De 18de eeuw was de eeuw van de rijke ontwikkelde burgers, de tijd van voorname mannen met pruiken die kranten en boeken lazen. En soms ook schreven over hun eigen ontdekkingen.
Ontwikkelde burgers zoals de vader van Albert, die lazen niet alleen veel boeken, ze schreven ze soms ook. Over hoe het land geregeerd moest worden, maar ook over hun eigen ontdekkingen. Die voorname Nederlanders, die kon je heel goed herkennen aan hun kleding en haardracht. Regenten, notarissen, geleerden, advocaten, rechters; in die tijd droegen ze allemaal een pruik. Dat was mode.
Je had pruiken in soorten en maten. Gemaakt van paardenhaar of mensenhaar, met of zonder krullen, versierd of zonder frutsels. Mannen droegen vaak een staartje en de pruiken van vrouwen waren soms zó hoog, dat ze met moeite de koets in konden komen. En om de pruiken nog mooier en blonder te maken werden ze gepoederd. Dat gebeurde in een speciale kamer: de pruikenkamer. Een bediende schepte meel en wierp dat in de lucht. En zo werd het meel gelijkmatig verdeeld over de pruik en werden ze nog mooier en blonder.
De voorname burgers wilden steeds meer weten. In de Bijbel konden ze wel lezen hoe de wereld geschapen was, maar hoe zag de wereld er toen uit? Welke bomen waren er? Welke dieren leefden er toen? Ze wilden alles weten.
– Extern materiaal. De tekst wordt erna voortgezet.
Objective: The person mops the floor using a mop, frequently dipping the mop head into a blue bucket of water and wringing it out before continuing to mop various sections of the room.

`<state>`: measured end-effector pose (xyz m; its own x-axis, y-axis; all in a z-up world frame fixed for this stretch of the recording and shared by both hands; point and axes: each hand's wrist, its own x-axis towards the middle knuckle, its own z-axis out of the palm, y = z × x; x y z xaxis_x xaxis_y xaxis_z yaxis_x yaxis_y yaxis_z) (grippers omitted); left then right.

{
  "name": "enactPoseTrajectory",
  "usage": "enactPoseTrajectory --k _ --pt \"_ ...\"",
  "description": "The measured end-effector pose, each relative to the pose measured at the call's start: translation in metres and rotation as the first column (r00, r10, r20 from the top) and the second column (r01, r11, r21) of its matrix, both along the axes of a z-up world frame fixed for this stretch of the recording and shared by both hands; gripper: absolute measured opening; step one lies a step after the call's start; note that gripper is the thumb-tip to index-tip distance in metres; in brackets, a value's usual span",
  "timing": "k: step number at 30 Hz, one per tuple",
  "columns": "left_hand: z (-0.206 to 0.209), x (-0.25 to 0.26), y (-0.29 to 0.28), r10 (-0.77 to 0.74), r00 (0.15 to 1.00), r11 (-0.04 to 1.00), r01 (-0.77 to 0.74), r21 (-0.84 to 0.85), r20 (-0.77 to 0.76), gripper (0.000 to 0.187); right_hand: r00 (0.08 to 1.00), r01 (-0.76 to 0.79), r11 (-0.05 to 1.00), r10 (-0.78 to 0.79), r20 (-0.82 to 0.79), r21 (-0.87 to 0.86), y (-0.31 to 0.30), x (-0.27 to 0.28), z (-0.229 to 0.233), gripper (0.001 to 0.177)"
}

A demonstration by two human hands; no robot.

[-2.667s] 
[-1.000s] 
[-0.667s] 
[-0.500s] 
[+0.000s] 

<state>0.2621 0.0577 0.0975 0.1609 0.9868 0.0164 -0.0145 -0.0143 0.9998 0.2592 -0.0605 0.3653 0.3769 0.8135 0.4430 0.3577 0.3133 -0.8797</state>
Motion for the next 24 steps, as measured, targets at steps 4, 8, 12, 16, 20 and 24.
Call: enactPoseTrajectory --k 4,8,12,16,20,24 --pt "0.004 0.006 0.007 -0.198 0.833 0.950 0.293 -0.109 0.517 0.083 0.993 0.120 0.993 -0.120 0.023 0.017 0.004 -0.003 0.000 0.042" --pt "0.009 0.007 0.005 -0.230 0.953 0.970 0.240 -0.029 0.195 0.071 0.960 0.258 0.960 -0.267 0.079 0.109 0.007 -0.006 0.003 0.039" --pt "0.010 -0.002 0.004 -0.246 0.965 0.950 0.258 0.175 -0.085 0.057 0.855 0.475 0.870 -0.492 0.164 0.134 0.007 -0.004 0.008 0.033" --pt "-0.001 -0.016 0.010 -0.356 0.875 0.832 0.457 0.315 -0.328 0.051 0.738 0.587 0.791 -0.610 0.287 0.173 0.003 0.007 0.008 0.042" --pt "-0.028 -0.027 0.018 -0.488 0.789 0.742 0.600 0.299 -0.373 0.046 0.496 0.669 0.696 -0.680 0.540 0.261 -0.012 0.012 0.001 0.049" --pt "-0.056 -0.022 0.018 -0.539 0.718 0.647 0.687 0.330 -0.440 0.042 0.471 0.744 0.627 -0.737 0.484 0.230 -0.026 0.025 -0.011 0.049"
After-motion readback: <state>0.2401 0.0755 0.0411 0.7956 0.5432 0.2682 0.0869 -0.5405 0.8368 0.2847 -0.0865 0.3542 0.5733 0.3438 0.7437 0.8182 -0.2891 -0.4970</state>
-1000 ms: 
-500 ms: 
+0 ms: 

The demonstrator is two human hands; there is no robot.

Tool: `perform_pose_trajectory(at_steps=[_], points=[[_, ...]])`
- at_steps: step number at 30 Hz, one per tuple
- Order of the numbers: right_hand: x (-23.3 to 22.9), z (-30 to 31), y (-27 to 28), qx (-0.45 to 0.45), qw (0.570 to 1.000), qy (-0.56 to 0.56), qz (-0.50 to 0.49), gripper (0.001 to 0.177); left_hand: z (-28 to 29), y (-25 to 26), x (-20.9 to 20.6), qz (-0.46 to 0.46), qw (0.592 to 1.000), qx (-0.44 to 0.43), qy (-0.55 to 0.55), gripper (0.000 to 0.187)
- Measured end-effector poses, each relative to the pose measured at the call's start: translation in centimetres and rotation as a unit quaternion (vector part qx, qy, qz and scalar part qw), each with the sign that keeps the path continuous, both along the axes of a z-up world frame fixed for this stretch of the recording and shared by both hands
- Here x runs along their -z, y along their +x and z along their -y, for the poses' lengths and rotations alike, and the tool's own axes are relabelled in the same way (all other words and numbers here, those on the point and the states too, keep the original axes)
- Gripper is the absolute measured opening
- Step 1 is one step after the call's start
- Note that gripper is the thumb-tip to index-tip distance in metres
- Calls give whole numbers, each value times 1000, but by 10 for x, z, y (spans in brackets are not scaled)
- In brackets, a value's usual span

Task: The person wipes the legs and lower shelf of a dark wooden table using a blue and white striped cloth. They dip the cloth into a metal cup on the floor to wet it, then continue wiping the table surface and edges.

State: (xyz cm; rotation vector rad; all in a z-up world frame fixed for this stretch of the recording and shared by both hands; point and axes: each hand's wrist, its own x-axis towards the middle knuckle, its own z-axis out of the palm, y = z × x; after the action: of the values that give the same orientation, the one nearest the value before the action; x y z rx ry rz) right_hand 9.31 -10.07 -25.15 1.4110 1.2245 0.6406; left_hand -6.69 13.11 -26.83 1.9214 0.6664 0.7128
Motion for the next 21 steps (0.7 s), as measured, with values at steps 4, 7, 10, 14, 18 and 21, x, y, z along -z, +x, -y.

In de 18de eeuw werden bijvoorbeeld dinosaurusresten in de grond gevonden. En de stenen die ze vonden waren geen stenen, maar het bleken fossielen te zijn. Dat zijn resten van planten of dieren die in de loop van de tijd zijn versteend. Het waren dus bijzondere vondsten. Dit is het fossiel van een schelp. Versteend in miljoenen jaren. De ontdekkingen in de Pruikentijd gaven een andere kijk op de wereld. En de ontdekking dat er miljoenen jaren geleden dinosauriërs op aarde hebben geleefd was wel één van de belangrijkste ontdekkingen.